Mehrdad Karimzadehkhouei
Mechatronics Engineering, PhD Dissertation, 2017

 

Thesis Jury

Prof.Ali Koşar (Thesis Advisor),

Prof.İ. Kürşat Şendur, Assoc. Prof. İ. Burç Mısırlıoğlu, Prof.Pınar M. Mengüç (Özyeğin University), Prof.Khellil Sefiane (University of Edinburgh)

 

 

Date & Time: July 26th, 2017 – 15:00 PM

Place: SUNUM G111

Keywords: Nanofluid, Single- and Two-Phase Heat Transfer, Bubble Dynamics

 

Abstract

 

 

The advances in cooling microelectromechanical systems (MEMS) have led to extensive research efforts on flow and heat transfer in miniaturized channels during the last two decades. The need for high heat removal rates in many engineering devices used in microelectronics, energy industry, transportation, and optoelectronic industries such as plasmonics and thermophotovoltaic cells led to the development of smart engineering designs and/or efficient and high performance heat transfer fluids.
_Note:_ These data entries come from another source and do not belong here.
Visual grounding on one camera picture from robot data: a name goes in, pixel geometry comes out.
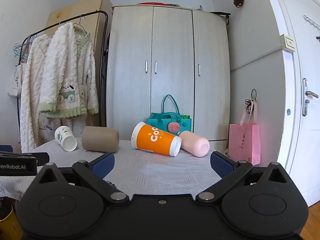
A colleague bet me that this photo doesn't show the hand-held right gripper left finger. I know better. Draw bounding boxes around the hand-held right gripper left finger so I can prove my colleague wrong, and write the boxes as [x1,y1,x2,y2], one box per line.
[30,152,130,205]

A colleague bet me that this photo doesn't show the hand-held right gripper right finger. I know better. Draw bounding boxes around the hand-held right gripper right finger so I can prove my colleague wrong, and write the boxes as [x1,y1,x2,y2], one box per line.
[196,151,293,204]

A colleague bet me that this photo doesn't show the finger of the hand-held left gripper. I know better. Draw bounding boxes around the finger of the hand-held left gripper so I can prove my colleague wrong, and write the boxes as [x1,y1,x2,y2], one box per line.
[0,151,49,166]

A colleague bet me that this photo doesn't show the tan cup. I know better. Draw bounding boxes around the tan cup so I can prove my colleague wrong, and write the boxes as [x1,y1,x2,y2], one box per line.
[81,126,120,153]

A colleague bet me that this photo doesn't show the pink cup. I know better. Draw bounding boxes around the pink cup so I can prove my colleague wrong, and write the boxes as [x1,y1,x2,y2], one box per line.
[178,131,210,158]

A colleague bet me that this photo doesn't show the white cup with green print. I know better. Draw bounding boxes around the white cup with green print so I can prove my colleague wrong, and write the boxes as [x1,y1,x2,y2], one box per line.
[54,125,78,152]

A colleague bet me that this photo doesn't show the yellow cup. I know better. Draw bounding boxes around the yellow cup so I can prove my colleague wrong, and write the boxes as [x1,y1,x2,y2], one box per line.
[0,204,24,240]

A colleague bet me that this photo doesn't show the orange paper cup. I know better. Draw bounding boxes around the orange paper cup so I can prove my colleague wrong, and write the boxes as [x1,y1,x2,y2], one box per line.
[131,122,182,157]

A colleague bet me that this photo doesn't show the pink paper bag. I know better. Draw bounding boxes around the pink paper bag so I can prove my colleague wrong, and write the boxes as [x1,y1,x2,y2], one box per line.
[228,99,261,166]

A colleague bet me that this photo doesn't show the white printed garment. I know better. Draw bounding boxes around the white printed garment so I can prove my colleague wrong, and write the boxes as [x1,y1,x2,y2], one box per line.
[37,114,87,143]

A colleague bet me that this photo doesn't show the white patterned tablecloth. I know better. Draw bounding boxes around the white patterned tablecloth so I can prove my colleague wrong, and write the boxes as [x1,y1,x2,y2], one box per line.
[0,137,229,202]

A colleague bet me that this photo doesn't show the pink watermelon charm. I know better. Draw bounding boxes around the pink watermelon charm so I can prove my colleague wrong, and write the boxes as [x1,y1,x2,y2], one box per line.
[168,121,181,133]

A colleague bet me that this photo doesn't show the black clothes rack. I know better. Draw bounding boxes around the black clothes rack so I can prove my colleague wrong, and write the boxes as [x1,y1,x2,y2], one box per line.
[16,10,109,128]

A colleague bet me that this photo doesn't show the teal felt handbag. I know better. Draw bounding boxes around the teal felt handbag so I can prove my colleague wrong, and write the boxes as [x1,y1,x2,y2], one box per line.
[147,94,192,134]

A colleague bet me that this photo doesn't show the plain white fleece robe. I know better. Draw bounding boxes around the plain white fleece robe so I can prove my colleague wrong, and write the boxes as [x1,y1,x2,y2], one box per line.
[19,33,54,153]

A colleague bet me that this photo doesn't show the white tote bag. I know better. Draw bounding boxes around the white tote bag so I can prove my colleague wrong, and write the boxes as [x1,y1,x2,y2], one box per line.
[7,63,26,97]

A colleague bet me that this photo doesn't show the white door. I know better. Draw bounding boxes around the white door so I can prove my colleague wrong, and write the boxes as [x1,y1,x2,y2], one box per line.
[261,0,320,207]

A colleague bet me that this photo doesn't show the white fleece robe green trim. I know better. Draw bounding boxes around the white fleece robe green trim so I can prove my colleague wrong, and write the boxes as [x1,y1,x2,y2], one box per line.
[37,22,99,119]

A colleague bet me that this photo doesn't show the light wood wardrobe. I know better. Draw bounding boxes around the light wood wardrobe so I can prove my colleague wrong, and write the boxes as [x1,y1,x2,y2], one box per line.
[106,5,231,142]

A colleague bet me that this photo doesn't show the black long item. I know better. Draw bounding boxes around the black long item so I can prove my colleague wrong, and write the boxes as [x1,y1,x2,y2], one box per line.
[212,11,231,26]

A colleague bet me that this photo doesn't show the tan wooden board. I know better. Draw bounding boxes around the tan wooden board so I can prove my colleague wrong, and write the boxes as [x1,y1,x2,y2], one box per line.
[46,0,114,128]

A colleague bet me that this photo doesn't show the black cable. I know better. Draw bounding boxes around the black cable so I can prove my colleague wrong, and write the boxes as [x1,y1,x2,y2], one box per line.
[245,88,258,115]

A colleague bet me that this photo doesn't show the silver door handle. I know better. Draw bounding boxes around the silver door handle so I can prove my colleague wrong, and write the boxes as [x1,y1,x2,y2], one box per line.
[302,78,319,117]

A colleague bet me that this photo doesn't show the wire clothes hangers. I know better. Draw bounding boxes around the wire clothes hangers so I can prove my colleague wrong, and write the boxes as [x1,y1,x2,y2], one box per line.
[13,42,32,63]

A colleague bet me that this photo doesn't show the white wall switch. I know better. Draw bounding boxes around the white wall switch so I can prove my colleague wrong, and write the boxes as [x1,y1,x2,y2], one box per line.
[279,33,296,53]

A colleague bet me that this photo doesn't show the metal hook rail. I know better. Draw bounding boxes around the metal hook rail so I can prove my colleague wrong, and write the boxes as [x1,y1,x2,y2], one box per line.
[303,15,320,31]
An increase in heat transfer rate can be achieved by either optimizing the geometry and characteristic lengths or increasing heat transfer coefficients via enhancing thermophysical properties of fluids. Geometric optimization of engineering systems is limited to the production scale, when the system goes to miniaturization. Additionally, conventional coolants such as water, ethylene glycol, oil, refrigerants, and air result in limited heat transfer rates. Thus, suspending nanoparticles of average diameters of 1-100 nm with higher thermal conductivities in conventional liquid coolants was introduced which is called “nanofluids”. The term “nano” is related to nano-size particles, while the term “fluids” stands for base liquids which these nanoparticles are dispersed. Despite being one of the most studied subjects in heat transfer, many underlying mechanisms of nanofluids are still not fully elucidated due to its complex nature. In this thesis, pressure drop, single- and two-phase heat transfer of water-based nanofluids for different nanoparticles, concentrations, microtube hydraulic diameters, and heated lengths were investigated. Additionally, bubble dynamics in pool boiling on thin platinum wire, and flow in glass minichannels was studied. Finally, a novel method for increasing the stability of nanofluids was presented.